J Neurophysiol 108: 1473-1483, 2012. First published June 6, 2012; doi:10.1152/jn.00825.2011.-Previously we demonstrated that sphingosine 1-phosphate receptor 1 (S1PR(1)) played a prominent, but not exclusive, role in enhancing the excitability of small-diameter sensory neurons, suggesting that other S1PRs can modulate neuronal excitability. GS-7977 cell line To examine the potential role of S1PR(2) in regulating neuronal excitability we used the established selective antagonist of S1PR(2), JTE-013. Here we report that exposure

to JTE-013 alone produced a significant increase in excitability in a time- and concentration-dependent manner in 70-80% of recorded neurons. Internal perfusion of sensory neurons with guanosine 5′-O-(2-thiodiphosphate) (GDP-beta-S) via the recording pipette inhibited the sensitization produced by JTE-013 as well as prostaglandin E-2. Pretreatment with pertussis toxin or the selective S1PR(1) antagonist W146 blocked the sensitization produced by JTE-013. These results indicate that JTE-013 might act as an agonist at other G protein-coupled receptors. In neurons that were sensitized by JTE-013, single-cell RT-PCR studies demonstrated that these neurons did not express the mRNA for S1PR(2). In behavioral studies, injection of JTE-013 into the rat’s hindpaw produced a significant increase in the mechanical sensitivity in the

ipsilateral, but not contralateral, paw. Injection of JTE-013 did not affect buy ARS-1620 the withdrawal latency to thermal stimulation.

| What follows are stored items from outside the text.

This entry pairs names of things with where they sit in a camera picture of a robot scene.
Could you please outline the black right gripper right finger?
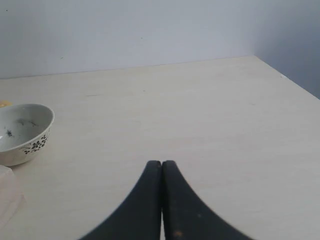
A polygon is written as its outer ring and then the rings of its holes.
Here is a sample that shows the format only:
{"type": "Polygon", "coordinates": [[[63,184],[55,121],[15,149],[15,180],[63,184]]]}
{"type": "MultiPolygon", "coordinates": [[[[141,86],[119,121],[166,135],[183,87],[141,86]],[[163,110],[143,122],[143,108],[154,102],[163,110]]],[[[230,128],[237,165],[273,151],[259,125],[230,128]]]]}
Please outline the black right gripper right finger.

Thus JTE-013 augments neuronal excitability independently of S1PR(2) PF-562271 nmr by unknown mechanisms that may involve activation of other G protein-coupled receptors such as S1PR(1). Clearly, further studies are warranted to establish the causal nature of this increased sensitivity, and future studies of neuronal function using JTE-013 should be interpreted with caution.”

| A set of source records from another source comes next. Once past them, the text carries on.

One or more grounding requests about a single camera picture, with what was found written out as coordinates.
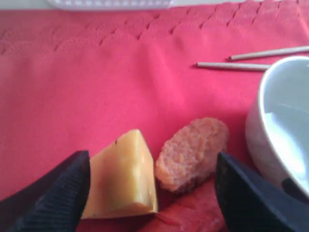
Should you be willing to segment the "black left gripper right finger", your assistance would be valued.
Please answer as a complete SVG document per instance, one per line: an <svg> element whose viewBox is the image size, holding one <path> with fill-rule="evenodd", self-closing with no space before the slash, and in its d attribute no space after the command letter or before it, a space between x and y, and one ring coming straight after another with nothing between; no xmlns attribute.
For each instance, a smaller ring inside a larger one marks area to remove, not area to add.
<svg viewBox="0 0 309 232"><path fill-rule="evenodd" d="M217 158L215 192L231 232L307 232L309 199L290 179L277 188L237 158Z"/></svg>

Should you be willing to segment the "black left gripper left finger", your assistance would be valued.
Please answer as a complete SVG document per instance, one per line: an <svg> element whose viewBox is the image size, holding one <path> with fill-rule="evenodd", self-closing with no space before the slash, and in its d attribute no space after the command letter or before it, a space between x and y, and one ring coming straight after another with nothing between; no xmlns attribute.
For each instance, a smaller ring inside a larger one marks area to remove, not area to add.
<svg viewBox="0 0 309 232"><path fill-rule="evenodd" d="M88 151L76 151L43 177L0 202L2 232L73 232L90 189Z"/></svg>

“Venoms of brown spiders in the genus Loxosceles contain phospholipase D enzyme toxins that can cause severe dermonecrosis and even death in humans. These toxins cleave the substrates sphingomyelin and lysophosphatidylcholine in mammalian tissues, releasing the choline head group. The other products of substrate cleavage have previously been reported to be monoester phospholipids, which would result from substrate hydrolysis. Using P-31 NMR and mass spectrometry we demonstrate that recombinant toxins, as well as whole venoms from diverse Loxosceles species, exclusively catalyze transphosphatidylation rather than hydrolysis, forming cyclic phosphate products from both major substrates. Cyclic phosphates have vastly different biological properties from their monoester counterparts, and they may be relevant to the pathology of brown spider envenomation.”
“Hyperosmotic stress has been widely explored as a means of improving specific antibody productivity in mammalian cell cultures.